## Work to be completed
Nothing in the listing may be skipped; repeat it all exactly.

## Data supplied

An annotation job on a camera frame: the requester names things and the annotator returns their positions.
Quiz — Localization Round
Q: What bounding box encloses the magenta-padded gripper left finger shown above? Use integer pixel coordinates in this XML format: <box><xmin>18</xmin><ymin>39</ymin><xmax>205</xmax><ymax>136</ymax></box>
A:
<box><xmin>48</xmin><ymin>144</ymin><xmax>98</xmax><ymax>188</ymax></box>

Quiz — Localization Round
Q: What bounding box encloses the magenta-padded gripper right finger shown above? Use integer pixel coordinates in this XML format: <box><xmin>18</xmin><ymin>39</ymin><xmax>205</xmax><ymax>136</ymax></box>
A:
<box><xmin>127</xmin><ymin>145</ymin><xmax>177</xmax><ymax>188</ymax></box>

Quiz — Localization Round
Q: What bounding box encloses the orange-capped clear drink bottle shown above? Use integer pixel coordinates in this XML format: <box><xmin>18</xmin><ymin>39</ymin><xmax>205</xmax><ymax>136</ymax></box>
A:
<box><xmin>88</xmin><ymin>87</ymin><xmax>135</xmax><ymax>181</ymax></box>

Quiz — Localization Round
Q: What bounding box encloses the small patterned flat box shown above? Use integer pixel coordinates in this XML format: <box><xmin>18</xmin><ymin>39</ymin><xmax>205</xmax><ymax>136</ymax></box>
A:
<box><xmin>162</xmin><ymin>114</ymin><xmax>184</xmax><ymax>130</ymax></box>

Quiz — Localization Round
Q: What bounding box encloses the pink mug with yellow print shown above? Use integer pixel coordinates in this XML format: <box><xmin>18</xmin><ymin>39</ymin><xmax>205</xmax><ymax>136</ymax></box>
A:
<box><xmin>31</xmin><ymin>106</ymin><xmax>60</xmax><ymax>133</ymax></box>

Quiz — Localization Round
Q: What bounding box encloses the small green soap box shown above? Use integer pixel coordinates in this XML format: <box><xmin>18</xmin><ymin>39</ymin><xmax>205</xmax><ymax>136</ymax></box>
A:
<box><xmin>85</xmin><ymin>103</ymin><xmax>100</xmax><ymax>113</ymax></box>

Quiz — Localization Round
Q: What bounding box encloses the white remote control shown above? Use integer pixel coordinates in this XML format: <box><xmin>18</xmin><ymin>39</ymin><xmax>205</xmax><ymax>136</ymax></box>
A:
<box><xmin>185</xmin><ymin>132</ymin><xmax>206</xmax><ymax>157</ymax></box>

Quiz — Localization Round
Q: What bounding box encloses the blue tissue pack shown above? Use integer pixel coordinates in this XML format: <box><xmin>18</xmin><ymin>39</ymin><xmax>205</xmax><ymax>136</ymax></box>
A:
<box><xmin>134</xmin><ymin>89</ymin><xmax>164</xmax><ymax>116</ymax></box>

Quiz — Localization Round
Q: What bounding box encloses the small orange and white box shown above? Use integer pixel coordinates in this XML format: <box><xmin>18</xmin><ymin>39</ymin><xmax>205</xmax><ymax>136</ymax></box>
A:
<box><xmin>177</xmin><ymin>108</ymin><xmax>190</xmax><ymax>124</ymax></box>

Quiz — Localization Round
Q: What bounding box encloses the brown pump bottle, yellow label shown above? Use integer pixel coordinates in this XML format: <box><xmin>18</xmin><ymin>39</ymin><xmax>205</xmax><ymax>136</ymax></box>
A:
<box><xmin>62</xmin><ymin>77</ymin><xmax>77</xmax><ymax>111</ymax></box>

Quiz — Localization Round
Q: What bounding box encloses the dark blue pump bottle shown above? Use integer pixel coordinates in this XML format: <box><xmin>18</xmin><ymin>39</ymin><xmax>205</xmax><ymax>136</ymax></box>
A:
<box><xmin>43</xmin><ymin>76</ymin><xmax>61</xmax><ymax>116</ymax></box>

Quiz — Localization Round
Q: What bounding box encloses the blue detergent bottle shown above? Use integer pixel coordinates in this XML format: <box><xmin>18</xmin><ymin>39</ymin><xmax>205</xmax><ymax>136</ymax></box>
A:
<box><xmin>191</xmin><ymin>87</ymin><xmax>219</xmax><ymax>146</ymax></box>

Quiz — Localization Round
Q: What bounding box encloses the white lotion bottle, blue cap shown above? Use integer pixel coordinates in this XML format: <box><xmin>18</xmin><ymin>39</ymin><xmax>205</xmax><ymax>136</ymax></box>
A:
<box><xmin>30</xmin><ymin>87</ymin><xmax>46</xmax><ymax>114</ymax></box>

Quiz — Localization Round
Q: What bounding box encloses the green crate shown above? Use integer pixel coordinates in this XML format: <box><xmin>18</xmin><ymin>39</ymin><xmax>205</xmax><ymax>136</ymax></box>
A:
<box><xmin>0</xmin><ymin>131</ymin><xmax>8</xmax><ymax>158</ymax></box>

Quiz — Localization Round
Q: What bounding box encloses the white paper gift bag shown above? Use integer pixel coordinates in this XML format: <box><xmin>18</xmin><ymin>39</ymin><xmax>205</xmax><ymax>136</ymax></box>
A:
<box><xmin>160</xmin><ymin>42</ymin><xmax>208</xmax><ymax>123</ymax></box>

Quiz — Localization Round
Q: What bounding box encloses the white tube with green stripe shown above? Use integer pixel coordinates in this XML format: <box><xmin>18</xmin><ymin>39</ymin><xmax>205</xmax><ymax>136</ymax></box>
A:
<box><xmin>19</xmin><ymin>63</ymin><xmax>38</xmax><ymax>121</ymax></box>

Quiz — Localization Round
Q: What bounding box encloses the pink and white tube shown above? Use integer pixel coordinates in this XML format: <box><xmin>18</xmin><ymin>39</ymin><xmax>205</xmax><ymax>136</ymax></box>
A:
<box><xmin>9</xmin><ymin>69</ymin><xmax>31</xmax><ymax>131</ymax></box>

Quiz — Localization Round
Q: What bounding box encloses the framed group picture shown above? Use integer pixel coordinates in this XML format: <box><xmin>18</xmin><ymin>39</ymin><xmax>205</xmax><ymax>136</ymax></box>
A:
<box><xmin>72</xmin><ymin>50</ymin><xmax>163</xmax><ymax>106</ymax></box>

## Exercise result
An annotation job on a camera frame: the requester names things and the annotator returns their positions.
Quiz — Localization Round
Q: What bounding box encloses the magenta-padded gripper left finger shown above? Use integer pixel coordinates in this XML format: <box><xmin>18</xmin><ymin>39</ymin><xmax>205</xmax><ymax>136</ymax></box>
A:
<box><xmin>48</xmin><ymin>144</ymin><xmax>98</xmax><ymax>188</ymax></box>

Quiz — Localization Round
Q: What bounding box encloses the magenta-padded gripper right finger shown above? Use integer pixel coordinates in this XML format: <box><xmin>18</xmin><ymin>39</ymin><xmax>205</xmax><ymax>136</ymax></box>
A:
<box><xmin>127</xmin><ymin>145</ymin><xmax>177</xmax><ymax>188</ymax></box>

Quiz — Localization Round
Q: What bounding box encloses the orange-capped clear drink bottle shown above? Use integer pixel coordinates in this XML format: <box><xmin>18</xmin><ymin>39</ymin><xmax>205</xmax><ymax>136</ymax></box>
A:
<box><xmin>88</xmin><ymin>87</ymin><xmax>135</xmax><ymax>181</ymax></box>

Quiz — Localization Round
Q: What bounding box encloses the small patterned flat box shown above? Use integer pixel coordinates in this XML format: <box><xmin>18</xmin><ymin>39</ymin><xmax>205</xmax><ymax>136</ymax></box>
A:
<box><xmin>162</xmin><ymin>114</ymin><xmax>184</xmax><ymax>130</ymax></box>

Quiz — Localization Round
Q: What bounding box encloses the pink mug with yellow print shown above? Use integer pixel coordinates in this XML format: <box><xmin>18</xmin><ymin>39</ymin><xmax>205</xmax><ymax>136</ymax></box>
A:
<box><xmin>31</xmin><ymin>106</ymin><xmax>60</xmax><ymax>133</ymax></box>

Quiz — Localization Round
Q: What bounding box encloses the small green soap box shown above? Use integer pixel coordinates in this XML format: <box><xmin>18</xmin><ymin>39</ymin><xmax>205</xmax><ymax>136</ymax></box>
A:
<box><xmin>85</xmin><ymin>103</ymin><xmax>100</xmax><ymax>113</ymax></box>

Quiz — Localization Round
Q: What bounding box encloses the white remote control shown above? Use integer pixel coordinates in this XML format: <box><xmin>18</xmin><ymin>39</ymin><xmax>205</xmax><ymax>136</ymax></box>
A:
<box><xmin>185</xmin><ymin>132</ymin><xmax>206</xmax><ymax>157</ymax></box>

Quiz — Localization Round
Q: What bounding box encloses the blue tissue pack shown above? Use integer pixel coordinates in this XML format: <box><xmin>18</xmin><ymin>39</ymin><xmax>205</xmax><ymax>136</ymax></box>
A:
<box><xmin>134</xmin><ymin>89</ymin><xmax>164</xmax><ymax>116</ymax></box>

Quiz — Localization Round
Q: What bounding box encloses the small orange and white box shown above? Use integer pixel coordinates in this XML format: <box><xmin>18</xmin><ymin>39</ymin><xmax>205</xmax><ymax>136</ymax></box>
A:
<box><xmin>177</xmin><ymin>108</ymin><xmax>190</xmax><ymax>124</ymax></box>

Quiz — Localization Round
Q: What bounding box encloses the brown pump bottle, yellow label shown above? Use integer pixel coordinates in this XML format: <box><xmin>18</xmin><ymin>39</ymin><xmax>205</xmax><ymax>136</ymax></box>
A:
<box><xmin>62</xmin><ymin>77</ymin><xmax>77</xmax><ymax>111</ymax></box>

Quiz — Localization Round
Q: What bounding box encloses the dark blue pump bottle shown above? Use integer pixel coordinates in this XML format: <box><xmin>18</xmin><ymin>39</ymin><xmax>205</xmax><ymax>136</ymax></box>
A:
<box><xmin>43</xmin><ymin>76</ymin><xmax>61</xmax><ymax>116</ymax></box>

Quiz — Localization Round
Q: What bounding box encloses the blue detergent bottle shown above? Use integer pixel coordinates in this XML format: <box><xmin>18</xmin><ymin>39</ymin><xmax>205</xmax><ymax>136</ymax></box>
A:
<box><xmin>191</xmin><ymin>87</ymin><xmax>219</xmax><ymax>146</ymax></box>

Quiz — Localization Round
Q: What bounding box encloses the white lotion bottle, blue cap shown above? Use integer pixel coordinates in this XML format: <box><xmin>18</xmin><ymin>39</ymin><xmax>205</xmax><ymax>136</ymax></box>
A:
<box><xmin>30</xmin><ymin>87</ymin><xmax>46</xmax><ymax>114</ymax></box>

Quiz — Localization Round
Q: What bounding box encloses the green crate shown above? Use integer pixel coordinates in this XML format: <box><xmin>18</xmin><ymin>39</ymin><xmax>205</xmax><ymax>136</ymax></box>
A:
<box><xmin>0</xmin><ymin>131</ymin><xmax>8</xmax><ymax>158</ymax></box>

Quiz — Localization Round
Q: What bounding box encloses the white paper gift bag shown above? Use integer pixel coordinates in this XML format: <box><xmin>18</xmin><ymin>39</ymin><xmax>205</xmax><ymax>136</ymax></box>
A:
<box><xmin>160</xmin><ymin>42</ymin><xmax>208</xmax><ymax>123</ymax></box>

Quiz — Localization Round
Q: What bounding box encloses the white tube with green stripe shown above? Use integer pixel coordinates in this XML format: <box><xmin>18</xmin><ymin>39</ymin><xmax>205</xmax><ymax>136</ymax></box>
A:
<box><xmin>19</xmin><ymin>63</ymin><xmax>38</xmax><ymax>121</ymax></box>

Quiz — Localization Round
Q: What bounding box encloses the pink and white tube shown above? Use integer pixel coordinates in this XML format: <box><xmin>18</xmin><ymin>39</ymin><xmax>205</xmax><ymax>136</ymax></box>
A:
<box><xmin>9</xmin><ymin>69</ymin><xmax>31</xmax><ymax>131</ymax></box>

Quiz — Localization Round
Q: What bounding box encloses the framed group picture shown above? Use integer pixel coordinates in this XML format: <box><xmin>18</xmin><ymin>39</ymin><xmax>205</xmax><ymax>136</ymax></box>
A:
<box><xmin>72</xmin><ymin>50</ymin><xmax>163</xmax><ymax>106</ymax></box>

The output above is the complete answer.